CPU share and CPU limit can be managed.

  • CPU share: If the system is heavily loaded, CPU resources are allocated to resource pools based on the specific CPU shares. If the system not busy, this configuration does not take effect.
  • CPU limit: It specifies the maximum number of CPU cores used by a resource pool. The resource usage of jobs in the resource pool cannot exceed this limit no matter whether the system is busy or not.

Choose either of the preceding management methods as needed. In CPU share management, CPUs can be shared and fully utilized, but resource pools are not isolated and may affect the query performance of each other. In CPU limit management, the CPUs of different resource pools are isolated, but this may result in the waste of idle resources.

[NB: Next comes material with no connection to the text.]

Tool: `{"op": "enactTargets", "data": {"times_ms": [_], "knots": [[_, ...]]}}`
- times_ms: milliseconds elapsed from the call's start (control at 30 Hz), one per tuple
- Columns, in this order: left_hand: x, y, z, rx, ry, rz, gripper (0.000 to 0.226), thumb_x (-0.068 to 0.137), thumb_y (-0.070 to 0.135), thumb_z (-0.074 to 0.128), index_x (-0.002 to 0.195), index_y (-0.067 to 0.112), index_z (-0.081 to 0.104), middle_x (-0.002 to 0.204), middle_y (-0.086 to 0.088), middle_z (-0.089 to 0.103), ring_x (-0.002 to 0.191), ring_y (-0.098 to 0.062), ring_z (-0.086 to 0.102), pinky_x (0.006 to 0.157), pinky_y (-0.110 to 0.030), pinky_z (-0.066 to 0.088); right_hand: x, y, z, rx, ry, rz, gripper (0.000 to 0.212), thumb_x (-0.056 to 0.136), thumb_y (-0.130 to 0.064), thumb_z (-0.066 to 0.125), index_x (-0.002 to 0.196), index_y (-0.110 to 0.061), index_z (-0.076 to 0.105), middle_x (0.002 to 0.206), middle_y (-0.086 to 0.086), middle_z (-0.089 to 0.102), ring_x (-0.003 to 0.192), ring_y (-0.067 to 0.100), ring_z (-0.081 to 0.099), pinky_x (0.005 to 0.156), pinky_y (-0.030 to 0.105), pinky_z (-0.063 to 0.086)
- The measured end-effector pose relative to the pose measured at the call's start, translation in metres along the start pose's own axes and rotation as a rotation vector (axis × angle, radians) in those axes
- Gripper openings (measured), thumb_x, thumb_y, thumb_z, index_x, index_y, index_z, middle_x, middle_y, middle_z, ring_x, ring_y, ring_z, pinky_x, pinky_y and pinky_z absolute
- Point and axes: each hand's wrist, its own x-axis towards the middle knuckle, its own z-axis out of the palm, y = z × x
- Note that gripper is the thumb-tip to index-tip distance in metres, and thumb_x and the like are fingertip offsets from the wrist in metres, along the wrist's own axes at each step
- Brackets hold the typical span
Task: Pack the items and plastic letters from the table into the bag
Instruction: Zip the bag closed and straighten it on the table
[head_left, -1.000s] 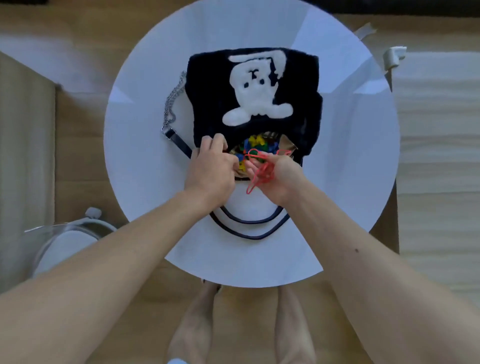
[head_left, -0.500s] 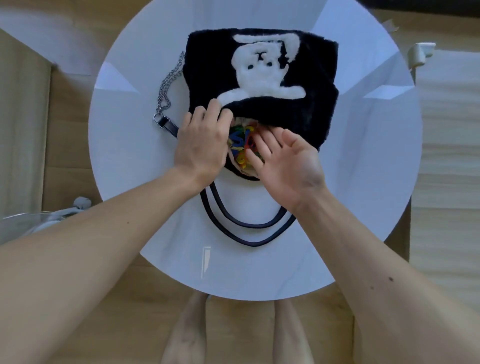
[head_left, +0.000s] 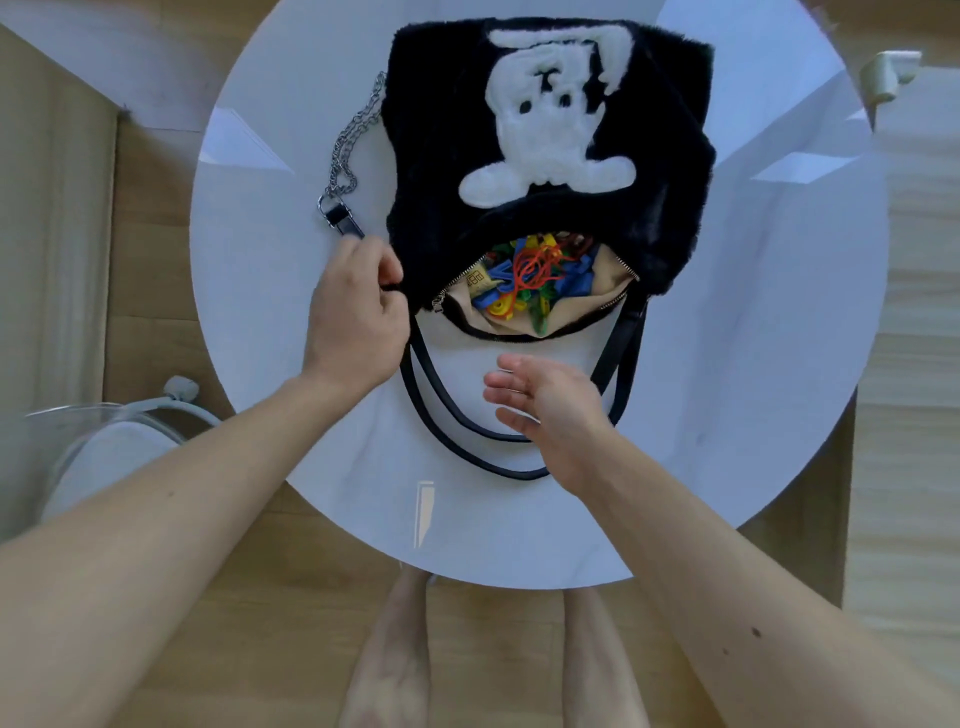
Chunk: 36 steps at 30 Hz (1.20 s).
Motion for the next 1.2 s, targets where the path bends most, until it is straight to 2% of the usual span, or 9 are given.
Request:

The CPU usage limit is supported only by clusters of version 8.1.3 or later.

Exception Rules

To avoid query blocking or performance deterioration, you can configure exception rules to let the service automatically identify and handle abnormal queries, preventing slow SQL statements from occupying too many resources for a long time.

The following table describes exception rules.

Table 1 Exception rule parameters

Parameter

Description

Value Range (0 Means No Limit)

Operation

Blocking Time

Job blocking time. It refers to the total time spent in global and local concurrent queuing. The unit is second.

For example, if the blocking time is set to 300s, a job executed by a user in the resource pool will be terminated after being blocked for 300 seconds.

An integer in the range 1 to 2,147,483,647. The value 0 indicates no limit.

Terminated or Not limited

Execution Time

Time that has been spent in executing the job, in seconds.

For example, if Time required for execution is set to 100s, a job executed by a user in the resource pool will be terminated after being executed for more than 100 seconds.

An integer in the range 1 to 2,147,483,647. The value 0 indicates no limit.

Terminated or Not limited

Total CPU time on all DNs.

Total CPU time spent in executing a job on all DNs, in seconds.

An integer in the range 1 to 2,147,483,647. The value 0 indicates no limit.

Terminated or Not limited

Interval for Checking CPU Skew Rate

Interval for checking the CPU skew, in seconds. This parameter must be set together with Total CPU Time on All DNs.

An integer in the range 1 to 2,147,483,647. The value 0 indicates no limit.

Terminated or Not limited

Total CPU Time Skew Rate on All DNs

CPU time skew rate of a job executed on DNs. The value depends on the setting of Interval for Checking CPU Skew Rate.

An integer in the range 1 to 100. The value 0 indicates no limit.

Terminated or Not limited

Data Spilled to Disk Per DN

Allowed maximum job data spilled to disks on a DN. The unit is MB.

NOTE:

This rule is supported only by clusters of version 8.2.0 or later.

An integer in the range 1 to 2,147,483,647. The value 0 indicates no limit.

Terminated or Not limited

Average CPU Usage Per DN

Average CPU usage of a job on each DN. If Interval for Checking CPU Skew Rate is configured, the interval takes effect for this parameter. If the interval is not configured, the check interval is 30 seconds by default.

NOTE:

This rule is supported only by clusters of version 8.2.0 or later.

An integer in the range 1 to 100. The value 0 indicates no limit.

Terminated or Not limited